Japan in diplomatic row after Russian isle visit
KUNASHIR, Kurile Islands
KUNASHIR, Kurile Islands (Reuters) - Russian President Dmitry Medvedev visited an island outpost seized by Russia from Japan at the end of World War Two stirring a diplomatic row with Tokyo, which demands their return.
Medvedev's visit to the island, one of four known as the Southern Kuriles in Russia and the Northern Territories in Japan, was likely to sour relations ahead of an Asia-Pacific leaders summit that Japan will host in mid-November.
It also spells more bad news from Japanese Prime Minister Naoto Kan, whose support ratings have sunk to around 40 percent after five months in office, partly due to his handling of a row with China over another set of islands that both nations claim.
"Japan's stance is that those four northern islands are part of our country's territory, so the president's visit is very regrettable," Kan told a parliamentary panel about Medvedev's visit, the first by a Russian leader, to the island called Kunashir in Russian and Kunashiri in Japanese.
Russian Foreign Minister Sergei Lavrov called the Japanese reaction "unacceptable."
"It is our land and the Russian president visited Russian land," Lavrov told a news conference.
The island chain, eight time zones from Moscow, stretches northeast from Japan's main northern island of Hokkaido to Russia's Kamchatka Peninsula.

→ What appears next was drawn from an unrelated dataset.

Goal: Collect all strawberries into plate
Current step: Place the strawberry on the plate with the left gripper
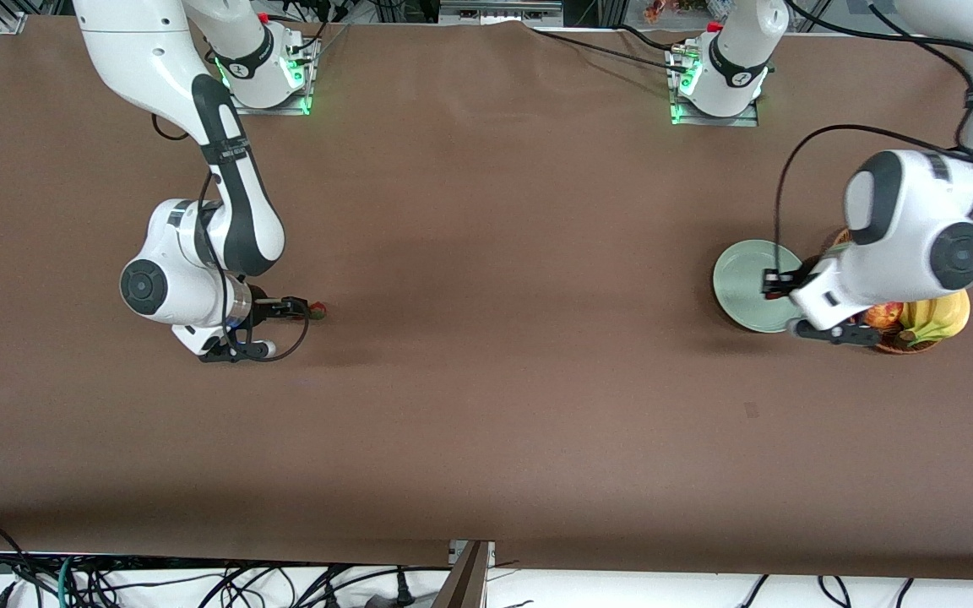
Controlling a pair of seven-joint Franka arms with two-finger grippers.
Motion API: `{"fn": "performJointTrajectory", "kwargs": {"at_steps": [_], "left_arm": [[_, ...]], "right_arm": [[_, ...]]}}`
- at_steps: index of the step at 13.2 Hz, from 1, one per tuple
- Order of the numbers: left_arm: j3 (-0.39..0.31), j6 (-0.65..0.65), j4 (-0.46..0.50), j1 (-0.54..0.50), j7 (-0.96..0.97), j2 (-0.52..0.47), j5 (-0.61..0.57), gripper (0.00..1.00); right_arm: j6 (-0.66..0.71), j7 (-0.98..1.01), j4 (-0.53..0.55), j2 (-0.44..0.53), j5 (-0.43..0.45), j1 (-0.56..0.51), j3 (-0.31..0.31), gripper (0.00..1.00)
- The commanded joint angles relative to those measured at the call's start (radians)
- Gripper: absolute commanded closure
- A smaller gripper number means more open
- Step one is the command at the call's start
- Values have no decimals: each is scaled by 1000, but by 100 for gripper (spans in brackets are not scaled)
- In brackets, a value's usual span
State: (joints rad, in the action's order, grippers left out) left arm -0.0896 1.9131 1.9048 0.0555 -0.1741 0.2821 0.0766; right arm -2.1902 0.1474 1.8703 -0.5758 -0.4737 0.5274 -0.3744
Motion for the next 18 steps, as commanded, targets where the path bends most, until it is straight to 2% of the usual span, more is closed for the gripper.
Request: {"fn": "performJointTrajectory", "kwargs": {"at_steps": [1, 3, 6, 12, 13, 14, 15, 16, 18], "left_arm": [[-62, 52, 98, 15, -91, -29, 25, 72], [-102, 156, 187, 14, -140, -29, 22, 72], [-116, 323, 298, 14, -154, -6, 11, 71], [-124, 452, 309, 11, -171, 65, 9, 68], [-124, 463, 309, 11, -177, 74, 9, 64], [-124, 465, 307, 11, -192, 81, 9, 47], [-124, 463, 304, 11, -224, 84, 9, 3], [-125, 457, 300, 11, -245, 83, 9, 0], [-127, 439, 293, 11, -243, 63, 9, 0]], "right_arm": [[4, -110, -22, -22, -62, 16, 2, 12], [-3, -187, -20, -22, -62, 20, 2, 12], [-31, -195, -14, -42, -63, 14, 2, 13], [-54, -187, -3, -56, -63, 11, 2, 14], [-62, -186, 10, -56, -63, 14, 2, 16], [-66, -186, 21, -55, -63, 17, 2, 17], [-65, -183, 30, -52, -63, 17, 2, 19], [-65, -178, 38, -49, -63, 17, 2, 21], [-65, -177, 43, -45, -63, 19, 2, 25]]}}
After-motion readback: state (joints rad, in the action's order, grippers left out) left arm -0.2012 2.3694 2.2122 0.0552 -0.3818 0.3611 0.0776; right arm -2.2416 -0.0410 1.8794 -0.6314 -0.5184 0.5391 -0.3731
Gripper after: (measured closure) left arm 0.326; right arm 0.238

The island Medvedev visited lies some 10 miles from Hokkaido.
The dispute is a highly emotional issue in Japan and, among more nationalist circles, in Russia.
But unlike the dispute with China over islands in the East China Sea, which are near potentially vast maritime oil and gas reserves, this feud with Russia has more to do with the legacy of World War Two than hydrocarbon deposits.

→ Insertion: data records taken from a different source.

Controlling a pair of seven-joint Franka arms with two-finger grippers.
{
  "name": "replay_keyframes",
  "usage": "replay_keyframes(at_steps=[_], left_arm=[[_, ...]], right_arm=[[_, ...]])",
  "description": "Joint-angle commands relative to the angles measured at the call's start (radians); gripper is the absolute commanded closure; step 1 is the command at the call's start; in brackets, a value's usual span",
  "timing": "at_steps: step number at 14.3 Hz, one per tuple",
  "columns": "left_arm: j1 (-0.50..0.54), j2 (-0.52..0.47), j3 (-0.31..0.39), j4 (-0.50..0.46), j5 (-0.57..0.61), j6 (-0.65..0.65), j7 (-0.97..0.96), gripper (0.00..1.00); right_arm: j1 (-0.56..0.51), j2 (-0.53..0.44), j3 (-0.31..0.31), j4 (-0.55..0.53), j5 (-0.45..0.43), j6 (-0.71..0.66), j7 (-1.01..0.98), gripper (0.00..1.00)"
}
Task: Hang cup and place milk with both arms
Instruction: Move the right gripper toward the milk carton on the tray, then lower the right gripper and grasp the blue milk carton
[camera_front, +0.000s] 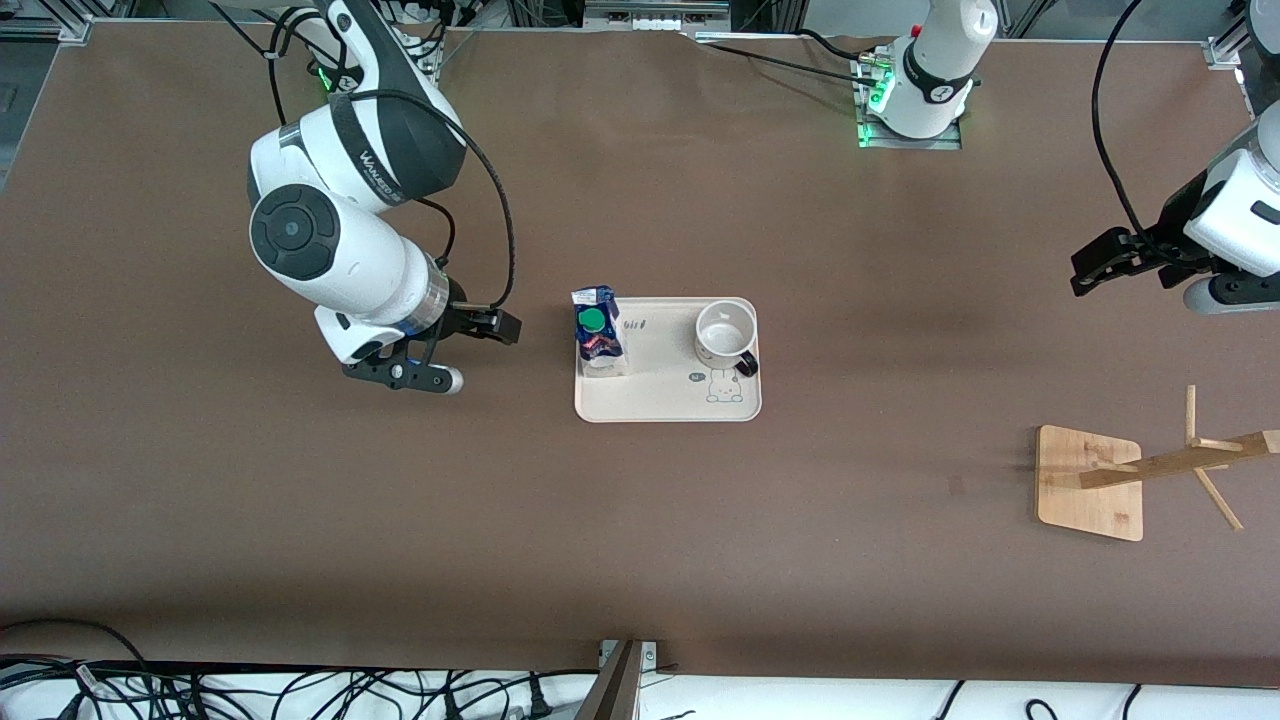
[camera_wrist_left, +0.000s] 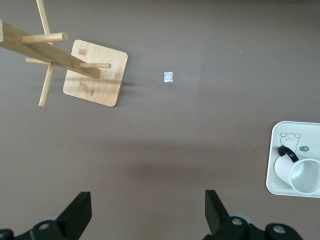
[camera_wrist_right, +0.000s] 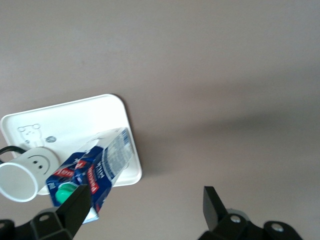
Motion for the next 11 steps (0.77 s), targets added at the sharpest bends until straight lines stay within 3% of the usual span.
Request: replay_keyframes(at_steps=[1, 11], left_arm=[[0.022, -0.017, -0.014, -0.013, -0.017, 0.002, -0.005, 0.0], [0.025, -0.017, -0.014, -0.013, -0.017, 0.002, -0.005, 0.0]], right_arm=[[0.047, 0.004, -0.008, 0.0, 0.032, 0.03, 0.023, 0.0], [0.216, 0.102, -0.011, 0.003, 0.013, 0.166, 0.0, 0.0]])
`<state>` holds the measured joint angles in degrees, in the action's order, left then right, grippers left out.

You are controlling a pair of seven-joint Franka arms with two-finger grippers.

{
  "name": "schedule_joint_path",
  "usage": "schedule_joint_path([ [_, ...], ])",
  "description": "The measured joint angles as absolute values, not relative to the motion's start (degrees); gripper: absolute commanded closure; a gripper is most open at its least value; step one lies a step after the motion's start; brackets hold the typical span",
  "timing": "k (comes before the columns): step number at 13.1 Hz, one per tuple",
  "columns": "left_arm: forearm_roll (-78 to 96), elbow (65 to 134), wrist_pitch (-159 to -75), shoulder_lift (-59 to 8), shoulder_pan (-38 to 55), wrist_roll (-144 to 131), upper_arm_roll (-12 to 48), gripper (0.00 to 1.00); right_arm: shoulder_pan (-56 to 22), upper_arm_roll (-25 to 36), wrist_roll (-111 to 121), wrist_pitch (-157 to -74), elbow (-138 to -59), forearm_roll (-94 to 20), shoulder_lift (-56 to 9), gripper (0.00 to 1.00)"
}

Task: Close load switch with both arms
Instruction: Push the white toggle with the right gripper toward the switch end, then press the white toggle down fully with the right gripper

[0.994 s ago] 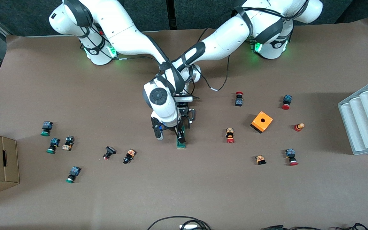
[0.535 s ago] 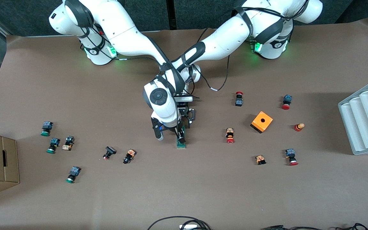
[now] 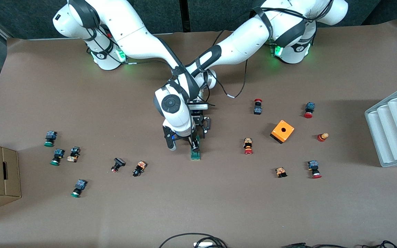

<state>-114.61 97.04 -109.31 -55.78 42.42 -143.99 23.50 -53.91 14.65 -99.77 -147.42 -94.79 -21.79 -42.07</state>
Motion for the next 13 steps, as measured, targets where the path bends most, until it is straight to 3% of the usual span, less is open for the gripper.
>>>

The Soviet Union occupied the four islands at the end of the war and the territorial row has weighed on relations between Tokyo and Moscow ever since, precluding a formal peace treaty.
Politicians in both countries have used tough talk on the dispute to bolster their credentials as patriots. Analysts said the visit appeared intended to bolster Medvedev's image at home.

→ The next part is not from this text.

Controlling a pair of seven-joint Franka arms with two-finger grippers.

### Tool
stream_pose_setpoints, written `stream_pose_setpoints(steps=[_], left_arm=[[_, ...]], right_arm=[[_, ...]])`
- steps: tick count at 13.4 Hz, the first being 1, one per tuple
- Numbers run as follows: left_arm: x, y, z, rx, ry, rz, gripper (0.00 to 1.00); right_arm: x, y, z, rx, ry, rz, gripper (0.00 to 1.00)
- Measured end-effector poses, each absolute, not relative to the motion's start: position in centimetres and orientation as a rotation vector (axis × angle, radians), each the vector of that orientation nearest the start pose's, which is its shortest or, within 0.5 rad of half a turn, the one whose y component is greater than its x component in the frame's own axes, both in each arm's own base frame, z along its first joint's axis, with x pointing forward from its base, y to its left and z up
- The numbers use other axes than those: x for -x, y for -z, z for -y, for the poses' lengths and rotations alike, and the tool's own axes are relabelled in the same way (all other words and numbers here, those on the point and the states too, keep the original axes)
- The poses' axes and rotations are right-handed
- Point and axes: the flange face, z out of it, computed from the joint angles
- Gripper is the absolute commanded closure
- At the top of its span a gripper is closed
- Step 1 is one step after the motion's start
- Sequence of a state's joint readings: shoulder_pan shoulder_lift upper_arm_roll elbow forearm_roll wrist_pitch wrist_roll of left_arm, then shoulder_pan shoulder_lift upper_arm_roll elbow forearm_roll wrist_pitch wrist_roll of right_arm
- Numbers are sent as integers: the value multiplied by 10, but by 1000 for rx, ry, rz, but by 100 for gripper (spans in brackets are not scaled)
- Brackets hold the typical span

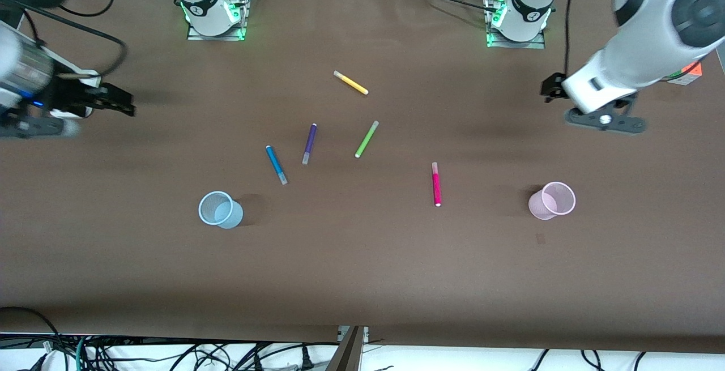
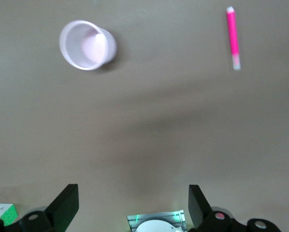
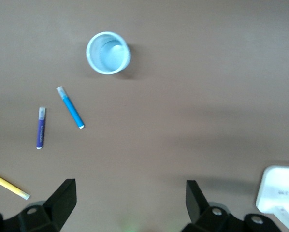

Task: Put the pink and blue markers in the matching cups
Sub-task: 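Lower the left gripper to the pink marker while the right gripper reaches the blue marker, then close both grippers on the pink and blue markers and lift them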

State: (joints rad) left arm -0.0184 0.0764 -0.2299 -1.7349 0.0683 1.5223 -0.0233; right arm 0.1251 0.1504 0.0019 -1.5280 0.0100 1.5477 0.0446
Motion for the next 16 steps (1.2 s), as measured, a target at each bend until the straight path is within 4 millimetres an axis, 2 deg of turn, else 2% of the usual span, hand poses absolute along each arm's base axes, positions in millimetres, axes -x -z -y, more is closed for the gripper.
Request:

Medvedev, speaking to journalists on the island, promised more government investment. "It is important that there is development here, we will definitely be investing here."
"Life will be better here, like it is in central Russia."
State TV showed Medvedev tasting caviar on the islands at a fish plant and speaking to locals at shops.
Russia has a broader problem with the undeveloped areas of its far eastern regions, close to China and Japan. Their physical distance thousands of miles from Moscow has contributed to neglect of infrastructure and investment.
Medvedev's trip comes ahead of a November 13-14 Asia-Pacific Economic Cooperation (APEC) summit in Japan that he will attend with leaders of the 21-member group.
The islands are close to oil and gas production regions of Russia, but most people there live off fishing and Japan, a major fish consumer, would gain rich fishing grounds if the islands were returned.
Japan's dispute with China over the East China Sea islands is also decades-old, but flared in September when Japan detained a Chinese trawler captain whose boat collided with Japanese patrol ships near the isles, known as Senkaku and Diaoyu.
Hopes that relations between Asia's two biggest economies were on the mend were dashed on the weekend, when China abruptly canceled a planned meeting between Kan and Chinese Premier Wen Jiabao on the sidelines of an Association of Southeast Asian Nations (ASEAN) summit in Hanoi.
China became Japan's biggest trade partner last year, replacing the United States. Trade flows with Russia, however, are tiny by comparison.
Japan's exports to Russia totaled 306.5 billion yen ($3.8 billion) in 2009, about 2 percent of its exports to China and its imports from Russia came to 825.5 billion yen in 2009, accounting for 1.6 percent of Japan's total imports.
Kan's Democratic Party of Japan (DPJ) has been plagued in diplomatic disputes since sweeping to power last year.
Kan, who took office in June as Japan's fifth premier in three years, has seen his own popularity slide partly due to the perception that he mishandled the row with China.
In addition to row with China and now Russia, Japan has also seen ties with ally the United States frayed by a row over a U.S. airbase on southern Okinawa island, although concerns about China have helped relations with Washington improve recently.
"The Japanese government strained its ties with the United States over Futenma, then it mishandled the Senkaku issue with China," said political analyst Shigeki Hakamada, professor at Aoyama Gakuin University.
"If it were unable to take appropriate steps over this issue with Russia, the Kan government and the overall Democratic Party rule would suffer an extremely heavy blow."